Please print the data again exactly as given.

[Raw data]
*** Block opens ***

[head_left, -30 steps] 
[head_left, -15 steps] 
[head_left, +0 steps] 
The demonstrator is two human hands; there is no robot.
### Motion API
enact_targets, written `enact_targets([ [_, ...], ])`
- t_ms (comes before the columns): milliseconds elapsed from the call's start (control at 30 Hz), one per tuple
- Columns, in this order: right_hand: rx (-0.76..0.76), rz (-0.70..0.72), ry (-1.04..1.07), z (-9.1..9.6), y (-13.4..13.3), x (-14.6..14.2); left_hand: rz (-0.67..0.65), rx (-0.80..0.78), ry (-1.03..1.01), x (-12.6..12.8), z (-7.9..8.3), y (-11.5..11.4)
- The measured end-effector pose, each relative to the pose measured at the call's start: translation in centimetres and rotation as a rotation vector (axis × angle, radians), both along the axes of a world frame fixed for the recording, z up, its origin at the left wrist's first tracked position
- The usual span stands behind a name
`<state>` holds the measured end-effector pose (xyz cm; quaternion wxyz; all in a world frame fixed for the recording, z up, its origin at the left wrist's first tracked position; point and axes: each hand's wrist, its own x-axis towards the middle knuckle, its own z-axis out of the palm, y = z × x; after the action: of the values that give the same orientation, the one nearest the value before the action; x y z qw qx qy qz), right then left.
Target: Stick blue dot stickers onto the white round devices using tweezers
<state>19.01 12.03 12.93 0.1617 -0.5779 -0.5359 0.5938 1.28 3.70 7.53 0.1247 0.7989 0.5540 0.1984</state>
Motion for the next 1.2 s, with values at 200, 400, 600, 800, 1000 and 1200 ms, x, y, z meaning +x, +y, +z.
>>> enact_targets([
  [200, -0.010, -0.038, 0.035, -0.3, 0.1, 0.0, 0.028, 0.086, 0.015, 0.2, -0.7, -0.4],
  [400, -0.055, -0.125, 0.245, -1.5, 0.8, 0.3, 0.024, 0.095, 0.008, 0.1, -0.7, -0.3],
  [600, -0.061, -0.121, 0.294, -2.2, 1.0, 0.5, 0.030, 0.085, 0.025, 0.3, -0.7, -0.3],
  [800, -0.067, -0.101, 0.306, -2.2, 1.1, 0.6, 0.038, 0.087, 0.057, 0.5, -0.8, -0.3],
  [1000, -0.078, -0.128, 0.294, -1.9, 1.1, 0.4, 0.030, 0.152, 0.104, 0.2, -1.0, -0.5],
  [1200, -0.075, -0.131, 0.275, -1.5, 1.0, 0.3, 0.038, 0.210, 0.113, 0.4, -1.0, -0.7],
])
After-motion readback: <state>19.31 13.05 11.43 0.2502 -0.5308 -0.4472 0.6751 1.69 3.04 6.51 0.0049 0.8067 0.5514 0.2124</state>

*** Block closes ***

[Answer for this exercise]
[head_left, -30 steps] 
[head_left, -15 steps] 
[head_left, +0 steps] 
The demonstrator is two human hands; there is no robot.
### Motion API
enact_targets, written `enact_targets([ [_, ...], ])`
- t_ms (comes before the columns): milliseconds elapsed from the call's start (control at 30 Hz), one per tuple
- Columns, in this order: right_hand: rx (-0.76..0.76), rz (-0.70..0.72), ry (-1.04..1.07), z (-9.1..9.6), y (-13.4..13.3), x (-14.6..14.2); left_hand: rz (-0.67..0.65), rx (-0.80..0.78), ry (-1.03..1.01), x (-12.6..12.8), z (-7.9..8.3), y (-11.5..11.4)
- The measured end-effector pose, each relative to the pose measured at the call's start: translation in centimetres and rotation as a rotation vector (axis × angle, radians), both along the axes of a world frame fixed for the recording, z up, its origin at the left wrist's first tracked position
- The usual span stands behind a name
`<state>` holds the measured end-effector pose (xyz cm; quaternion wxyz; all in a world frame fixed for the recording, z up, its origin at the left wrist's first tracked position; point and axes: each hand's wrist, its own x-axis towards the middle knuckle, its own z-axis out of the palm, y = z × x; after the action: of the values that give the same orientation, the one nearest the value before the action; x y z qw qx qy qz), right then left.
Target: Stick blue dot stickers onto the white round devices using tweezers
<state>19.01 12.03 12.93 0.1617 -0.5779 -0.5359 0.5938 1.28 3.70 7.53 0.1247 0.7989 0.5540 0.1984</state>
Motion for the next 1.2 s, with values at 200, 400, 600, 800, 1000 and 1200 ms, x, y, z meaning +x, +y, +z.
>>> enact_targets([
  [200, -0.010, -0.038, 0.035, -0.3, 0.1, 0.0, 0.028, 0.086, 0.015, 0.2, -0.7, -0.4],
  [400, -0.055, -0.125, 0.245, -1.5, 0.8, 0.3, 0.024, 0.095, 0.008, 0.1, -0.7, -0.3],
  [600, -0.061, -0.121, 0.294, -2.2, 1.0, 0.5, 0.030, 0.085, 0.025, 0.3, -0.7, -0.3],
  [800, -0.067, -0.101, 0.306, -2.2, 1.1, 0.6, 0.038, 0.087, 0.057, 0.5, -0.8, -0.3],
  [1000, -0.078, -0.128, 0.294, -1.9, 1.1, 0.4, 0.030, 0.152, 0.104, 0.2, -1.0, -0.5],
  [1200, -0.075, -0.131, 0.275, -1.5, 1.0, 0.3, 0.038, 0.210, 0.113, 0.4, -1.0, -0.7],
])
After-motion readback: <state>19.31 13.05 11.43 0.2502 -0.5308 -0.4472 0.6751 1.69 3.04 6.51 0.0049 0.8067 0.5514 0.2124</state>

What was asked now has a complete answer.